After locating the line that contains "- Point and" in the data below, set down exactly that line and each one after it through the line that contains "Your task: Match", and nothing more.

** Available data **
★ ★ ★ ★ ★
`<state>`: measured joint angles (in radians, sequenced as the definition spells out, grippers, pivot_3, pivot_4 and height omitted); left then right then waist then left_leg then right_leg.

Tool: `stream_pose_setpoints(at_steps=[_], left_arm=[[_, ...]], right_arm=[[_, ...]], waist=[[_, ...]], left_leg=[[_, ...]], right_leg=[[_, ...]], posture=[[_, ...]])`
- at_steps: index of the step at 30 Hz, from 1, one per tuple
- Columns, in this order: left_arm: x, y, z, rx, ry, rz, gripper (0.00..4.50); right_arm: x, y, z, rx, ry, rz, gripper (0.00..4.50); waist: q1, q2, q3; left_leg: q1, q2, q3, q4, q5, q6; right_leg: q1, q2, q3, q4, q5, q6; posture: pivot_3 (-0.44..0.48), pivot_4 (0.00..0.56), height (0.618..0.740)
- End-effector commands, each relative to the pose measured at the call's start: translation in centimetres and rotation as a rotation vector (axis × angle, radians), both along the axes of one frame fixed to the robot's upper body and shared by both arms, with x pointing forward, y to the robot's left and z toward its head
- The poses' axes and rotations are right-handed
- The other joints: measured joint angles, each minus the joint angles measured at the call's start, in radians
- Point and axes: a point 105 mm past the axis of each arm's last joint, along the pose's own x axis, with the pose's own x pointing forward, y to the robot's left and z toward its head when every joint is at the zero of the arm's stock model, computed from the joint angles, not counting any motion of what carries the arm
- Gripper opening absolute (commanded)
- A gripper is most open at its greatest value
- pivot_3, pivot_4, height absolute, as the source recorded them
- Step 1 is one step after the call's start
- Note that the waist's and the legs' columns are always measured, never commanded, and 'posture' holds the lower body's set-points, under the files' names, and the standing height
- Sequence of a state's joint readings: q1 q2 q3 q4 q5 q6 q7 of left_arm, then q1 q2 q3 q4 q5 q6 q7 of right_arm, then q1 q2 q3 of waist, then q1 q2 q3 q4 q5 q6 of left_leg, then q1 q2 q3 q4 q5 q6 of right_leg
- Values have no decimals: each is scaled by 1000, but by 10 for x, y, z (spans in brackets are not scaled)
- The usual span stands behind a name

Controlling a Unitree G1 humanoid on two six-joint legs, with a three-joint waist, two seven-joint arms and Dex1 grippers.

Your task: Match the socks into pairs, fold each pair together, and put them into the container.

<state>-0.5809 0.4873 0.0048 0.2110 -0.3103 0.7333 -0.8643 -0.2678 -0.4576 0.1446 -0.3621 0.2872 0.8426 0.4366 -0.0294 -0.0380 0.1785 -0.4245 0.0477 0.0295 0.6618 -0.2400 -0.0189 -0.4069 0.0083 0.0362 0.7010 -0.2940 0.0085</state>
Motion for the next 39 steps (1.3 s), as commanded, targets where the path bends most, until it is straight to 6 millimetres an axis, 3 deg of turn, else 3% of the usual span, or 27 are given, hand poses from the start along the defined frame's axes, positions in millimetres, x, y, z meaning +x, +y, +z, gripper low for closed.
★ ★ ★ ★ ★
** Response to the task **
- Point and axes: a point 105 mm past the axis of each arm's last joint, along the pose's own x axis, with the pose's own x pointing forward, y to the robot's left and z toward its head when every joint is at the zero of the arm's stock model, computed from the joint angles, not counting any motion of what carries the arm
- Gripper opening absolute (commanded)
- A gripper is most open at its greatest value
- pivot_3, pivot_4, height absolute, as the source recorded them
- Step 1 is one step after the call's start
- Note that the waist's and the legs' columns are always measured, never commanded, and 'posture' holds the lower body's set-points, under the files' names, and the standing height
- Sequence of a state's joint readings: q1 q2 q3 q4 q5 q6 q7 of left_arm, then q1 q2 q3 q4 q5 q6 q7 of right_arm, then q1 q2 q3 of waist, then q1 q2 q3 q4 q5 q6 of left_leg, then q1 q2 q3 q4 q5 q6 of right_leg
- Values have no decimals: each is scaled by 1000, but by 10 for x, y, z (spans in brackets are not scaled)
- The usual span stands behind a name

Controlling a Unitree G1 humanoid on two six-joint legs, with a three-joint waist, two seven-joint arms and Dex1 grippers.

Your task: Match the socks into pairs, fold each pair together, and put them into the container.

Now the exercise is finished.